Some indie developers are using Greenlight to gauge interest in sequels. Philip Tibitoski is one such dev, as his team looks to drum up support for Octodad sequel Dadliest Catch. As of now, his Greenlight has been going very well indeed.
"There have been a few inconveniences, like the upload service for screenshots being a bit wonky, but besides that we've been pretty happy with it," he says. "Knowing that Valve tends to be very iterative with a lot of their services keeps us at ease despite the few problems Greenlight has right now. We trust in the fact that they've always been on hand to answer any questions we might have and have just been really helpful in general."

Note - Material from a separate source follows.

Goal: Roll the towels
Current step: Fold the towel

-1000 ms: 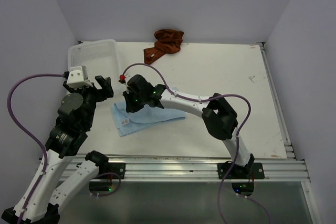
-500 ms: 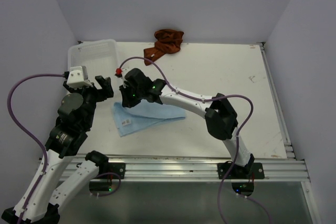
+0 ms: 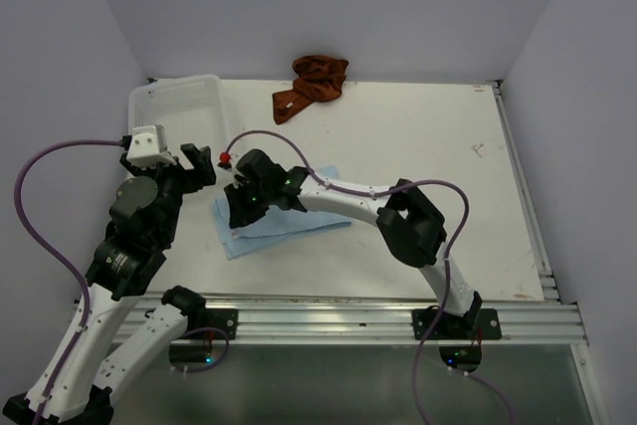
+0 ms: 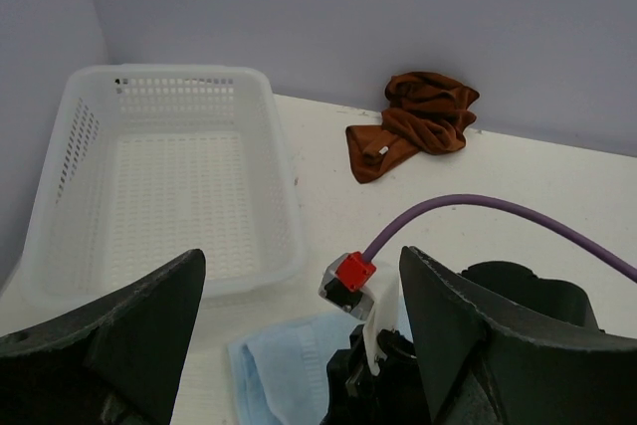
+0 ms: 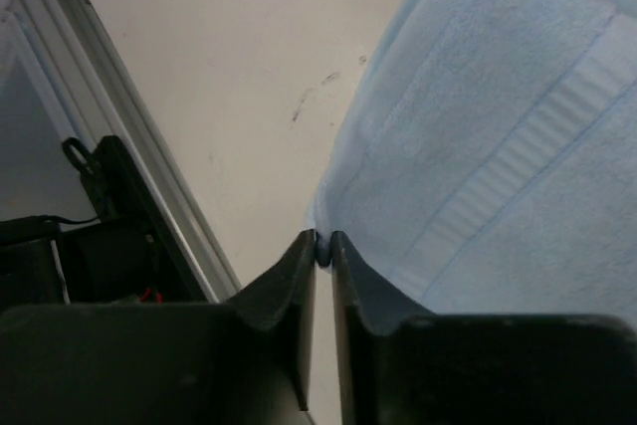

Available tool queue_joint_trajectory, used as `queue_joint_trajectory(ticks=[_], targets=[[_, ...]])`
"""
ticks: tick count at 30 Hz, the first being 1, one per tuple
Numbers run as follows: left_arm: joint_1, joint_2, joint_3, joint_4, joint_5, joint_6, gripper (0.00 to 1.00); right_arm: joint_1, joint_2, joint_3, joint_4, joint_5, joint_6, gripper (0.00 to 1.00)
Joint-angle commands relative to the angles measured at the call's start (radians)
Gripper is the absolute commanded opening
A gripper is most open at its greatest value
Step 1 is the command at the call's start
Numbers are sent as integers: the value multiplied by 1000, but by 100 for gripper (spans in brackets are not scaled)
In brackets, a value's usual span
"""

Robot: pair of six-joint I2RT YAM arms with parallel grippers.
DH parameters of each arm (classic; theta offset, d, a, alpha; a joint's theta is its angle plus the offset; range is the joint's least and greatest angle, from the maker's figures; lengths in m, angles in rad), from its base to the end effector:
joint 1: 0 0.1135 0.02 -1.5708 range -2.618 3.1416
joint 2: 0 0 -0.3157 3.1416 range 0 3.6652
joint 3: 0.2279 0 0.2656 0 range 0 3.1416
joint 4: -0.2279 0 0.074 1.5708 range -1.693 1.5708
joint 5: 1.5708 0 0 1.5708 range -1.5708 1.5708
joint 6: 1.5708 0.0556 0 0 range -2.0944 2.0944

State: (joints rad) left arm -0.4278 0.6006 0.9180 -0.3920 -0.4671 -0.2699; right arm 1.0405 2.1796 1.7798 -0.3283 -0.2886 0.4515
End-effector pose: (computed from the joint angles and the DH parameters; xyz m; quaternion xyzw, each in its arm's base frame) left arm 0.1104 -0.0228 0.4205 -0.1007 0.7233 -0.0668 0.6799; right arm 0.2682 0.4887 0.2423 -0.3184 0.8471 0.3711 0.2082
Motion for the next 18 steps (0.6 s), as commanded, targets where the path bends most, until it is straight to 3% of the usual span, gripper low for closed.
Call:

The completion percentage meter on each game page is an area that Tibitoski doesn't understand at all -- as he notes, it doesn't say anywhere exactly what constitutes this measurement, plus he has witnessed his percentage jump from 1 percent up to 5 percent and then back down again multiple times.
"We spoke a bit with our Steam contact over the weekend, though, and what I believe is going on is that they're looking for the sweet spot of exactly how many upvotes one might need to get approved," he explains. "It seems like they've set an impossibly high ceiling, and will be adjusting it from there based on how some of the current top games are doing over time. Which I think is a really great idea, rather than just picking some arbitrary number."
Tibitoski already has a plan laid out for how he plans to use the Octodad Greenlight page -- he says his team will be utilizing it in the same way as its Facebook page, reeling in fans and gradually gathering support over time.
"The caveat of this, of course, is that we have the possibility of the direct result being that the game gets put on the Steam service. I see it as a way to build our audience somewhere that we may not have been seen before. We've been getting a lot of positive feedback and comments since we put the game up. We've seen a lot of things like, 'I don't know what the hell this is, but I like it.' Which I think proves that we're reaching a lot of new people."
Of course, as it stands, a game's Facebook page has numerous pros over its Greenlight page, from blogging to sharing new material to fans. Says Tibitoski, he'd love to see some of those elements brought across to Greenlight.
"It would also be great if we could directly link to our other social media accounts or just the website in general," he adds. "Submitting to Greenlight was easy and quick, but we also weren't able to display a lot of interactive information. I'm sure there could be many more features like a forum, or something akin to that."
Tibitoski is also worried that the average Steam user isn’t actually sure what Greenlight is about, and what its purpose is. "One thing I think that could be improved would be for Valve to do more outreach and explaining of what Greenlight is,” he notes, “because it seems as if some users believe it's simply a system to request games they like."
The system is bound to level itself out as the months go by, users gain experience with the service, and the trolls move on, reckons Tibitoski, while new features will no doubt be added to make Greenlight far more useful for developers.
"It would be nice if as developers we could receive some sort of report weekly or monthly on how our page has grown or changed," he suggests. "I think something like this could be on the horizon, but you can never be sure what Valve will do next."
"I at least ultimately believe that Greenlight is a good thing," he concludes, "and that this fear everyone has about the service ruining or clouding Steam's library of games is being perpetuated without much thought behind it. Have a little faith."